I was having a conversation about strings and various languages a while back, and the topic of string interning came up. Apparently Java and the .NET framework do this automatically with all strings, as well as several scripting languages. Theoretically, it saves memory because you don't end up with multiple copies of the same string, and it saves time because string equality comparisons are a simple pointer comparison instead of an O(N) run through each character of the string.

But the more I think about it, the more skeptical I grow of the concept's benefits. It seems to me that the advantages are mostly theoretical:

  • First off, to use automatic string interning, all strings must be immutable, which makes a lot of string processing tasks harder than they need to be. (And yes, I've heard all the arguments for immutability in general. That's not the point.)
  • Every time a new string is created, it has to be checked against the string interning table, which is at least a O(N) operation. (EDIT: Where N is the size of the string, not the size of the table, since this was confusing people.) So unless the ratio of string equality comparisons to new string creation is pretty high, it's unlikely that the net time saved is a positive value.
  • If the string equality table uses strong references, the strings will never get garbage collected when they're no longer needed, thus wasting memory. On the other hand, if the table uses weak references, then the string class requires some sort of finalizer to remove the string from the table, thus slowing down the GC process. (Which could be pretty significant, depending on how the string intern table is implemented. Worst case, deleting an item from a hash table can require an O(N) rebuild of the entire table under certain circumstances.)

This is just the result of me thinking about implementation details. Is there something I've missed? Does string interning actually provide any significant benefits in the general case?

EDIT 2: All right, apparently I was operating from a mistaken premise. The person I was talking to never pointed out that string interning was optional for newly-created strings, and in fact gave the strong impression that the opposite was true. Thanks to Jon for setting the matter straight. Another accepted answer for him.

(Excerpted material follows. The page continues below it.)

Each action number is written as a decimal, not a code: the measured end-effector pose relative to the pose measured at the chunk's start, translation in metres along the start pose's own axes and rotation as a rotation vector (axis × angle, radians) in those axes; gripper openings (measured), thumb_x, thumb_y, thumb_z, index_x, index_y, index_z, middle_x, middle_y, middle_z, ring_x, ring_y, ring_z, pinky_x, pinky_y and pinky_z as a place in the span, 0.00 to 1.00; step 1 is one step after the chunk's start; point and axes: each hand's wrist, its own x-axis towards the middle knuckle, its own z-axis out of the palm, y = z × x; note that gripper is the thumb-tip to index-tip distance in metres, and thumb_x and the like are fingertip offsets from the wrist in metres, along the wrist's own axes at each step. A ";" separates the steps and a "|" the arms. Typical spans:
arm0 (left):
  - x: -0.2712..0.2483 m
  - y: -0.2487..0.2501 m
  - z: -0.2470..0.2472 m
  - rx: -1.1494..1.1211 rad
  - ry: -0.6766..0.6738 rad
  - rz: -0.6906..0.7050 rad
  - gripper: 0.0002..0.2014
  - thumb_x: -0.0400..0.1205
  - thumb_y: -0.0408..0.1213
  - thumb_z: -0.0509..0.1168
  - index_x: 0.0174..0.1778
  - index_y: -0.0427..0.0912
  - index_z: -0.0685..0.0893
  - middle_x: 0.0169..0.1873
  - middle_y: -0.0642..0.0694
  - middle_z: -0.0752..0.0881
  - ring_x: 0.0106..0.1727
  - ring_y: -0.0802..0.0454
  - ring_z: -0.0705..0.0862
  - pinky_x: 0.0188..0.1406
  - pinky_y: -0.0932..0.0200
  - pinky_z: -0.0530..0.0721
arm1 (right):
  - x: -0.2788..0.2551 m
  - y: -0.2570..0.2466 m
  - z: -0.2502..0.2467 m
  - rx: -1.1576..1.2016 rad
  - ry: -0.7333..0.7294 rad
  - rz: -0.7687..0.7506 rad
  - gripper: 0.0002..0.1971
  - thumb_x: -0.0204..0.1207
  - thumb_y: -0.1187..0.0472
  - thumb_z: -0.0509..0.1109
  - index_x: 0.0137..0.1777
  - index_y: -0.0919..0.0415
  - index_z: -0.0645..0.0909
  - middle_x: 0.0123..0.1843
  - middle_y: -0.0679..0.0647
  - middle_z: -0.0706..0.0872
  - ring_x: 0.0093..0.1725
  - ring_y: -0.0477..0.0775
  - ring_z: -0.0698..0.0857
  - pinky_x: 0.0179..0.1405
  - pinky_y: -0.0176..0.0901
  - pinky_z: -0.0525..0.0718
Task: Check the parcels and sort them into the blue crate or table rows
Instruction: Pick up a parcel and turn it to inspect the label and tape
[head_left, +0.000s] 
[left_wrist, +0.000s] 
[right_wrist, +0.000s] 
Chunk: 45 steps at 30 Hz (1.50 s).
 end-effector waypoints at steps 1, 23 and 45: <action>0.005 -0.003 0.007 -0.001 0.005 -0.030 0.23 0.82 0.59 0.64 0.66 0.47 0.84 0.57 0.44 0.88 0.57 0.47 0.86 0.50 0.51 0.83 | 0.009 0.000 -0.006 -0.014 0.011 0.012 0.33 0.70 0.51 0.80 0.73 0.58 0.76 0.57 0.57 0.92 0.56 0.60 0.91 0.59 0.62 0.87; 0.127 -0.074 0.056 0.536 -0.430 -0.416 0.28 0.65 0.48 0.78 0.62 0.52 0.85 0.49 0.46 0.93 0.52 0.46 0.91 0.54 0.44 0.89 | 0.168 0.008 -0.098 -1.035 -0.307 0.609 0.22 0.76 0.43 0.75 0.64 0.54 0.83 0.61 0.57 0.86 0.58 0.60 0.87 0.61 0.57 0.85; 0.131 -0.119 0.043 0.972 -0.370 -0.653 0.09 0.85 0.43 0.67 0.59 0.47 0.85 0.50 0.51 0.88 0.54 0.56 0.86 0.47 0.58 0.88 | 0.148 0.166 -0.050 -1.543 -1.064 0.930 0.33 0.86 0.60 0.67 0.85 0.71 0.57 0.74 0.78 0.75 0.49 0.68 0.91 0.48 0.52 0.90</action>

Brassbound answered 11/7, 2011 at 17:25 Comment(10)
Why do you think that checking a new string against the string interning table is an O(N) operation?Brighton
This article is interesting too: codeinstructions.com/2009/01/…Wyly
Interesting question. I don't agree on O(N) because intern table can be dictionary.Appomattox
@Paul: O(N) where N is the length of the string, not the size of the table. Should have been more specific.Brassbound
Java doesn't do it for all strings - just all string literals, which can be determined at compile time and set up as part of class loading, so there's little run time cost. New String objects are not interned; code must explicitly call the intern() method on them to do so. So your code can decide whether interning is appropriate for its usage patterns, and choose to use it or not. The pool of interned strings does not count as a strong reference, so doesn't preclude GC.Nilsanilsen
I have a feeling that it is hard to say about interning & immutability which is chicken and which is egg. There were reasons to make strings immutable, and one of the useful benefit from such implementation could be interning but it might have not been the main reason.Appomattox
"O(N) operation. (EDIT: Where N is the size of the string, not the size of the table, since this was confusing people.)". There's a reason why it's confusing. Length of string rarely applies to interning strings, since the hashes are computed exactly once. The size doesn't matter.Cetus
Constructing a string of length n is O(n). Two O(n)s are still an O(n). Now the actual performance may be interesting, but not in a OMG(n) kind of way.Euphoria
Why did you tag it Ruby? Are you interested in what goes on in it, or are you just tagging it with any popular language?Pressor
@Andrew: Because that's one of the languages that implements it, and I wanted to get replies from different perspectives.Brassbound
F
27

No, Java and .NET don't do it "automatically with all strings". They (well, Java and C#) do it with constant string expressions expressed in bytecode/IL, and on demand via the String.intern and String.Intern (.NET) methods. The exact situation in .NET is interesting, but basically the C# compiler will guarantee that every reference to an equal string constant within an assembly ends up referring to the same string object. That can be done efficiently at type initialization time, and can save a bunch of memory.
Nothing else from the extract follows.